In a time when collecting, and even curating, have become everyday terms, Court has upped the ante and refers to her ‘imaginarium’. ‘I want to create worlds that are more than display and verge on something magical, a touch of fantasy and an atmosphere of transportation; a sense of another time, even another world,’ she says.
And, of course, there is a very specific time to which Sibella Court is drawn. ‘For me, it is all about 1851, the year of The Great Exhibition in London’s Crystal Palace,’ she says. ‘It was a time of enlightenment. Religion was questioned in a broad social way, and the Royal Society, the British national academy of science, was doing so many quirky, but significant, experiments.’ Importantly for someone who is visual as well as cerebral, it was also the time of the ‘Cabinet of Curiosities’, where collectors amassed never seen-before objects from around the globe. ‘I love that they were strangely random – a stuffed crocodile was shown beside a massive sword, some exotic coral, a shrunken head and a pineapple.’ She points out that this interest wasn’t only for the rarefied few, but that more than two million people, fascinated to witness artefacts from these brave new worlds, attended The Great Exhibition.
But don’t mistake Court for someone who re-creates pastiches of what has gone before. For her, this was a time of wide-eyed wonderment, a window on the world, and it is the spirit and philosophy of the period that provides an inspirational trampoline. There is nothing literal or museum-like in her approach. ‘I don’t want people to feel that they can’t touch things, take notes, be inspired, linger and stay longer,’ she says. It is Court’s overriding priority that any space she creates, be it a restaurant, shop, bar or B&B, must feel welcome. ‘I love rich, layered visual experiences and want people to leave with an idea – no matter how small – that they can execute in their own home.’
And the B&B, shown here, has no shortage of ideas to appropriate – the more you look, really look, the more you see.
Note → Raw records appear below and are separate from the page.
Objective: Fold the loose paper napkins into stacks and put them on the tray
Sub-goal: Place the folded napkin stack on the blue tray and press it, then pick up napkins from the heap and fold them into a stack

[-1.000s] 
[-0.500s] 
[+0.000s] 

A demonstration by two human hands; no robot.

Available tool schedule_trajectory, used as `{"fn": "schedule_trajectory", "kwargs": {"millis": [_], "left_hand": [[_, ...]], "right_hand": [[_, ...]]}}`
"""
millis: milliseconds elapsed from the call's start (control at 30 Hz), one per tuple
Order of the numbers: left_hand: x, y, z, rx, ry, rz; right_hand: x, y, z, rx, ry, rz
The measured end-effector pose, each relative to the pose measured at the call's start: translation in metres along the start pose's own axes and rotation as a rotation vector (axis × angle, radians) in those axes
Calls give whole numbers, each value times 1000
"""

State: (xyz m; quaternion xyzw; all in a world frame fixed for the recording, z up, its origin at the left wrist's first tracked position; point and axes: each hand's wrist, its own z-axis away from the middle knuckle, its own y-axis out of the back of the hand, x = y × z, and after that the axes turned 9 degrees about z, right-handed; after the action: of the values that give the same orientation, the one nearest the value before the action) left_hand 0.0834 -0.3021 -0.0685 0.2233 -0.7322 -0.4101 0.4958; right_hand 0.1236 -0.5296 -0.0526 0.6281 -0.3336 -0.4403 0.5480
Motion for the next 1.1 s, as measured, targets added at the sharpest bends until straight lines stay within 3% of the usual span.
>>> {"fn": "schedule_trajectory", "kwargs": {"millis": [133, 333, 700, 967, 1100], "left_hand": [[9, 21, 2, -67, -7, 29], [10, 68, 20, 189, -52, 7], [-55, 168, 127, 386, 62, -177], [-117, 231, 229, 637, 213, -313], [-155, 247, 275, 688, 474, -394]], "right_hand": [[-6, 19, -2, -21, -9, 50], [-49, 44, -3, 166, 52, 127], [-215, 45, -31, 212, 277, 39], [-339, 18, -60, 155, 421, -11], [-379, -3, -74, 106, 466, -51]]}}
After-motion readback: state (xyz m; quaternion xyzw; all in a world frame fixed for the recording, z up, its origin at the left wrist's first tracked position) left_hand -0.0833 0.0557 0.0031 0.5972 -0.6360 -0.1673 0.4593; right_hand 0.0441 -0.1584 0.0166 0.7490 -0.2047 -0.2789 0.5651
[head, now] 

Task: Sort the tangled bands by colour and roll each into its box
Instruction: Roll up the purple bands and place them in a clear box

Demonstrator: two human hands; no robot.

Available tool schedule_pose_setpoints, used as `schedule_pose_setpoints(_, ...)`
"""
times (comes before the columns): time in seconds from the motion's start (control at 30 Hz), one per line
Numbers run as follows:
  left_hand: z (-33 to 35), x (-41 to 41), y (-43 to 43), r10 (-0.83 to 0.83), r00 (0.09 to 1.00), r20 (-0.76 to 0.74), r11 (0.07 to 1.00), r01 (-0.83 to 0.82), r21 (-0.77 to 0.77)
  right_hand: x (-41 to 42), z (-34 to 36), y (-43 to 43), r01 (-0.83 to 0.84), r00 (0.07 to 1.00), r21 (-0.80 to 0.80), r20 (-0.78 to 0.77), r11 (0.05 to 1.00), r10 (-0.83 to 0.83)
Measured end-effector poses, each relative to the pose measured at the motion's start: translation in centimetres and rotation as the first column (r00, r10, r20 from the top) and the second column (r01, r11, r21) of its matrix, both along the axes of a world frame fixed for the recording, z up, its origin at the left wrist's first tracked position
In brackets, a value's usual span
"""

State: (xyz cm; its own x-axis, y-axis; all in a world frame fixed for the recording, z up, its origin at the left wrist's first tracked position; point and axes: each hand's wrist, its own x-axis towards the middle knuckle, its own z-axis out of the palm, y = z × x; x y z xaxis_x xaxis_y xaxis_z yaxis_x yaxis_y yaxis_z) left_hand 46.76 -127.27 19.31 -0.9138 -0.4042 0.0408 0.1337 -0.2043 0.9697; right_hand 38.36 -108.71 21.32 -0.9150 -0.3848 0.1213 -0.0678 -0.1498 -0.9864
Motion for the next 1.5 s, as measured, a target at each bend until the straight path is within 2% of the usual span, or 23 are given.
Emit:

The shallow shelves in the bedroom are filled with pinky, translucent shells (‘I think of it as 3-D wallpaper,’ she says); artworks are casually taped to the wall, sometimes far from straight, and a walrus head oversees a melange of objects, including an old typewriter case, her signature twine and a tiny purposeful polar bear.
‘For me it is about creating excitement and intrigue,’ she says. ‘The bed is high so you have to climb into it like a child, and old photographs have the resonance of another time.’ But the clock has not stopped in her interiors; everything pivots around as new pieces come in and others are spirited away. Court has seen thousands of items come and go but there is only one thing that keeps boomeranging back into her mind as a regret. ‘I brought this unusual leather-covered flagon back from New York,’ she laments. ‘It was sort of Falstaffian with a beautiful waxed interior and then I sold it.’
Court’s kitchen is small but is dominated by a massive characterful sink bought from the prop sale following the filming of The Great Gatsby movie, which was shot in Sydney. ‘As soon as I bought it, I got on the phone to my dad, who is a builder, and asked him to rip out the existing kitchen ready for the new sink,’ she says. ‘It was done by the time I got home.’ And therein lies the difference between Ms Court and the rest of us.
Photography by Sharyn Cairns.
Perfect Imperfect is a beautiful, inspirational book, with thought-provoking text by Karen McCartney and stunning visuals by Sharyn Cairns and Glen Proebstel. It is a celebration of accident, curation, collection, hesitation, collaboration, reuse, reimagining and true originality. It explores an established aesthetic in a new way, as illustrated by the homes and studios of creatives all over the world. It embraces current design objects alongside well-worn ones, and features interior settings that mix comfort, design and an off-beat beauty.
Available from Murdoch Books, £25.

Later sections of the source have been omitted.